■ REQUIREMENT: Your reply should contain nothing except the lines from the one with "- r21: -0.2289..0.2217" through the end of the listing below, reproduced exactly and stripped of pictures.

PROVIDED DATA section start

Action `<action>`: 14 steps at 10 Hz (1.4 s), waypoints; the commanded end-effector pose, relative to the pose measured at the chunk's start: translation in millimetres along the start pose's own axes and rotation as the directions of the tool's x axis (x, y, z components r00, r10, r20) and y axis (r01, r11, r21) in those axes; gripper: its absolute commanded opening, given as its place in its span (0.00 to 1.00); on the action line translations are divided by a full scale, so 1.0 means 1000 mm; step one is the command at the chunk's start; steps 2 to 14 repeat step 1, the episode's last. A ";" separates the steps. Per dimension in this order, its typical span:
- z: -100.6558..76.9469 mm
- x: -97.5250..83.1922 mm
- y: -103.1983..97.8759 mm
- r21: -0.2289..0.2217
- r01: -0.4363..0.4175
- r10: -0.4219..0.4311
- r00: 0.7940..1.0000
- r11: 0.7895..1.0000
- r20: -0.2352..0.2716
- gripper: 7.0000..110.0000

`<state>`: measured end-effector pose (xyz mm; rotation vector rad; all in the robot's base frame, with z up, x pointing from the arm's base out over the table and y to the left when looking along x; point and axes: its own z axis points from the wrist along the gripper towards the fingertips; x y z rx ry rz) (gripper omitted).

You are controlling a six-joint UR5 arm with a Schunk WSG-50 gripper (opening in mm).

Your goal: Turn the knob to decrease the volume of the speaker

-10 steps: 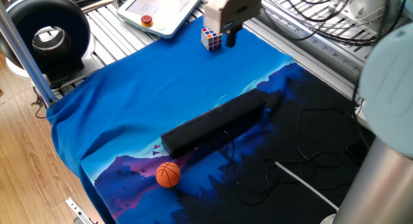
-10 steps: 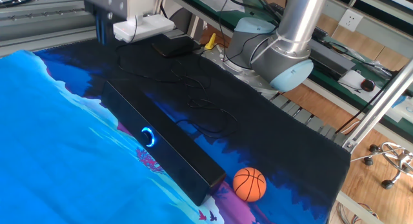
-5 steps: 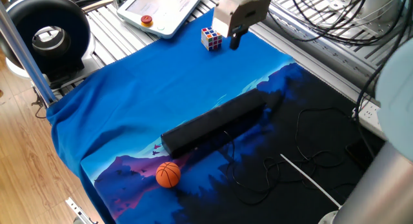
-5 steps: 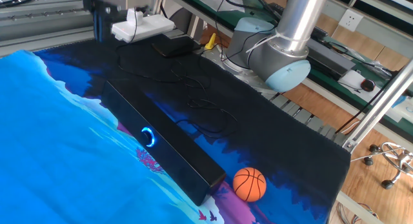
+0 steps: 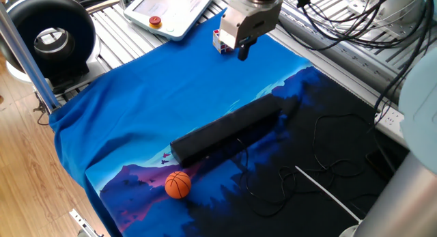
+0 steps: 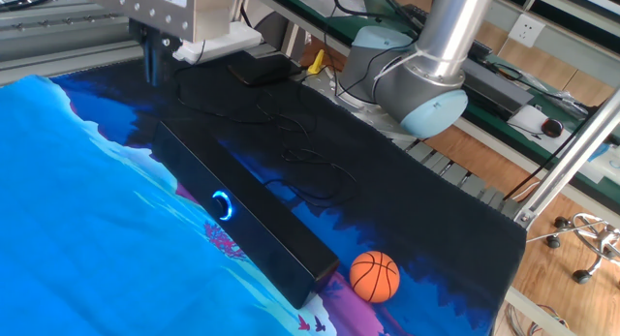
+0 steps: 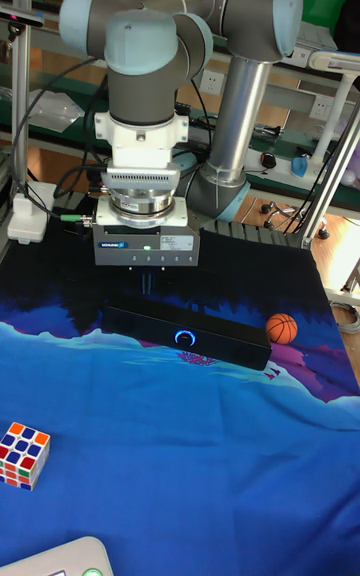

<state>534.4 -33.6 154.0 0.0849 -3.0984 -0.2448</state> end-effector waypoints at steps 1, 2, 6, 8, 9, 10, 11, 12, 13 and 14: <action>0.001 -0.004 0.004 0.000 -0.003 0.003 1.000 1.000 -0.013 0.00; 0.001 -0.004 0.004 0.000 -0.003 0.003 1.000 1.000 -0.013 0.00; 0.001 -0.004 0.004 0.000 -0.003 0.003 1.000 1.000 -0.013 0.00; 0.001 -0.004 0.004 0.000 -0.003 0.003 1.000 1.000 -0.013 0.00; 0.001 -0.004 0.004 0.000 -0.003 0.003 1.000 1.000 -0.013 0.00; 0.001 -0.004 0.004 0.000 -0.003 0.003 1.000 1.000 -0.013 0.00; 0.001 -0.004 0.004 0.000 -0.003 0.003 1.000 1.000 -0.013 0.00; 0.001 -0.004 0.004 0.000 -0.003 0.003 1.000 1.000 -0.013 0.00; 0.001 -0.004 0.004 0.000 -0.003 0.003 1.000 1.000 -0.013 0.00; 0.001 -0.004 0.004 0.000 -0.003 0.003 1.000 1.000 -0.013 0.00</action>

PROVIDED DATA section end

■ ANSWER SPACE:
- r21: -0.2289..0.2217
- r01: -0.4363..0.4175
- r10: -0.4219..0.4311
- r00: 0.7940..1.0000
- r11: 0.7895..1.0000
- r20: -0.2352..0.2716
- gripper: 7.0000..110.0000

`<state>`: measured end-effector pose (xyz mm; rotation vector rad; all in the robot's base frame, with z up, x pointing from the arm's base out over the table and y to the left when looking along x; point and axes: its own z axis points from the wrist along the gripper towards the fingertips; x y z rx ry rz) (gripper omitted).

You are controlling a six-joint UR5 arm with a Schunk WSG-50 gripper (opening in mm).

Your goal: Turn the knob to decrease the volume of the speaker

-10 steps: 
-10 steps: 
-5 steps: 
-5 steps: 
+0 steps: 
+0 steps: 
+0 steps: 

<state>534.4 -33.6 154.0 0.0849 -3.0984 -0.2448</state> end-effector waypoints at steps 1, 2, 6, 8, 9, 10, 11, 12, 13 and 14: <action>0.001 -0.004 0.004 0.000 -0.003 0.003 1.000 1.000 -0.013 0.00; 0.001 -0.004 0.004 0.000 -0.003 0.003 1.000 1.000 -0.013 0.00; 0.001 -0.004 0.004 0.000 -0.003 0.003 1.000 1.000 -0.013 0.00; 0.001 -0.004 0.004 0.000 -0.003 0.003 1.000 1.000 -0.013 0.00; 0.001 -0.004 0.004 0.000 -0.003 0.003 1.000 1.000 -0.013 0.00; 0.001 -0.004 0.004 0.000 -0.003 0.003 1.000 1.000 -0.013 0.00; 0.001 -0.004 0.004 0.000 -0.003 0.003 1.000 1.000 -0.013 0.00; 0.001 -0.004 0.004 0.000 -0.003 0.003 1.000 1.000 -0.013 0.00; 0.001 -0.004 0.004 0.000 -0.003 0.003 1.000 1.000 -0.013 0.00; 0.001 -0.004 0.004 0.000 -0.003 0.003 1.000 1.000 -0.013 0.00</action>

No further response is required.